Figure 7.

Nucleotide binding properties and GTPase activity of Rab32. Bacterially purified GST fusion proteins were assayed for guanine nucleotide binding. (A) Schematic diagram depicting a mutation in the nucleotide binding domain of Rab32. A nucleotide binding site, GTPase domain, and sites of putative lipid modifications are indicated. (B) GST–Rab32 (2 μg) was preloaded with 2 μCi of [³H]GDP. GDP off rate is presented as percent GDP bound to Rab32 over time. (C) Nucleotide-depleted Rab32 was incubated with [γ³²P]GTP. The GTP on rate for GST–Rab32 was measured and is presented as the percentage of GTP bound over time. Amalgamated data from three experiments are presented. (D) Biochemical characterization of guanine nucleotide binding to recombinant wild-type GST–Rab32 and GST–Rab32T39N mutant. [³H]GDP binding (gray bars) and [γ³²P]GTP binding (black bars) to Rab32 and Rab32T39N are indicated.
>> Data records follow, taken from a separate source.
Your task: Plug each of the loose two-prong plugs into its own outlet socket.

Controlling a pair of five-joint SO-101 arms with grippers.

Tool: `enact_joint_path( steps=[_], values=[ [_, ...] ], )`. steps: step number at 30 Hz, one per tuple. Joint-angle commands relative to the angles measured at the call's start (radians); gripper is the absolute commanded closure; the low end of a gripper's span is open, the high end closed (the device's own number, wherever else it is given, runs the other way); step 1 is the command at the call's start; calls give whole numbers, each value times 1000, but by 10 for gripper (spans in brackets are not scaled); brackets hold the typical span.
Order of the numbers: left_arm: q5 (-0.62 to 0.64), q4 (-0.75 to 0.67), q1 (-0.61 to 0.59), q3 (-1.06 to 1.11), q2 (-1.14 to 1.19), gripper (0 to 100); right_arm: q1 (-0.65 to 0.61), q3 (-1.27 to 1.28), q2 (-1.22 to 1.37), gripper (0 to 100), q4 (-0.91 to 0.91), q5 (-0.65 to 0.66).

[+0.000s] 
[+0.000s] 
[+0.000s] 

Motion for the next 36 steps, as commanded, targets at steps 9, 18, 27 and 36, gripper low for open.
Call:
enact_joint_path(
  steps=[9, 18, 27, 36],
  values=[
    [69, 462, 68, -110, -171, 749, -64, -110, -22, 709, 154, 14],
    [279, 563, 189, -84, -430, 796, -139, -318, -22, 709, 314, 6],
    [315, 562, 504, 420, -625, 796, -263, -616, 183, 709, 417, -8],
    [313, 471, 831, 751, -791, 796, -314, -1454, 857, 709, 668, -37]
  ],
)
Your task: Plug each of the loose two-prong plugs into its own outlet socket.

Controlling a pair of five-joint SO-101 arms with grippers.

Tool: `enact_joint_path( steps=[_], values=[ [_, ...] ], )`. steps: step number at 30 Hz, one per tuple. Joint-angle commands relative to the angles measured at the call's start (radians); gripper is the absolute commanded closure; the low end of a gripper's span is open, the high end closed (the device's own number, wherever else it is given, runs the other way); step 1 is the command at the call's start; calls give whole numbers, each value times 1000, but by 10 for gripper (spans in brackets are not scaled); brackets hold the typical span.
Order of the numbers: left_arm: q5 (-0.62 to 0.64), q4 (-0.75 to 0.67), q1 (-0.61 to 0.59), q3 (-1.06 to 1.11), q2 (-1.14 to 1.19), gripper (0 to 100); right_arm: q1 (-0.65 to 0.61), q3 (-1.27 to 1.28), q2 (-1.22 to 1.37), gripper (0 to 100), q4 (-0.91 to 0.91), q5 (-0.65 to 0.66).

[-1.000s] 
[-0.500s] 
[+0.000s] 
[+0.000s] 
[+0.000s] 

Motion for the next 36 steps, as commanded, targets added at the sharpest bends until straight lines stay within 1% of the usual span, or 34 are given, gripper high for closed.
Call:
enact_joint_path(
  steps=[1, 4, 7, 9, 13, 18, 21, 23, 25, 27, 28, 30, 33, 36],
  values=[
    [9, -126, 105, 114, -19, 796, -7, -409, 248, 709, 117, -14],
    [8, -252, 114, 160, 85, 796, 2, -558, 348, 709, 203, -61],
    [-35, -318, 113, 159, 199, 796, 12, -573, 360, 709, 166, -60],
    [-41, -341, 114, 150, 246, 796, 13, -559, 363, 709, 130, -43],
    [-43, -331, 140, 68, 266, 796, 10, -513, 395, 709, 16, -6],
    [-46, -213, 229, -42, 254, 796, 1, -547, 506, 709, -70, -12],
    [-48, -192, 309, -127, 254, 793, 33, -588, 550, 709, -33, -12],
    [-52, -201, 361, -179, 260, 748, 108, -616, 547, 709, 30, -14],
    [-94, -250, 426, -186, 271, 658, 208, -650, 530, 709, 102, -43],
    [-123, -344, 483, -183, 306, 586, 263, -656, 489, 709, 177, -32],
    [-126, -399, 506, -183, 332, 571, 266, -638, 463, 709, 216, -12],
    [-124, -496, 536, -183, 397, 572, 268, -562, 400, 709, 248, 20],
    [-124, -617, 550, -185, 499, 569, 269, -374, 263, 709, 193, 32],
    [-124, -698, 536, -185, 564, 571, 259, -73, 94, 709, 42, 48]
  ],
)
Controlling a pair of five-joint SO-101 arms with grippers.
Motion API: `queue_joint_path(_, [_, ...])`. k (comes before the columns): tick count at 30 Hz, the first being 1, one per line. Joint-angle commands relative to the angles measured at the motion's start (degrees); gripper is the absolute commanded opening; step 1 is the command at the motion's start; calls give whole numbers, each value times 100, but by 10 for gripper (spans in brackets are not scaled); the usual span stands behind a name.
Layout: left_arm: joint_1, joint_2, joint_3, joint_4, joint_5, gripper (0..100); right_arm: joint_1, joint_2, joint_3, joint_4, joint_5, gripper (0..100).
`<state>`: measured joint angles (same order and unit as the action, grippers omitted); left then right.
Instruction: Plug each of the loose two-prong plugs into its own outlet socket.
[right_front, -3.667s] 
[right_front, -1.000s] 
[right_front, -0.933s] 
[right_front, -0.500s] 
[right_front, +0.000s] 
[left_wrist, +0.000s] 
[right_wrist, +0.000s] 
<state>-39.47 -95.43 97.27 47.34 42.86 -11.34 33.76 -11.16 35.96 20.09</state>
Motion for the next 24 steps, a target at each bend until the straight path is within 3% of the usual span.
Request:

Results are presented as the percent nucleotide bound normalized to 1. 2 μg of GST recombinant proteins were used and shown in the inset. A representative experiment from three independent analyses is presented. (E) GST pulldowns of GDP-loaded Rab32 or GTPγS-loaded Rab32 in the presence of recombinant RII (1 μg). Proteins were separated by SDS-PAGE and transferred to nitrocellulose. (Top) Coprecipitation of RII was detected by Western blot using an anti-RII monoclonal antibody. (Bottom) Control experiments showing equal loading of proteins. (F) Yeast coexpressing pLexA Rab32 mutants and pACT2 RII 1–45 were assayed for growth on minimal media without histidine (left). As a toxicity control, yeast harboring these plasmids can grow in media supplemented with histidine (right).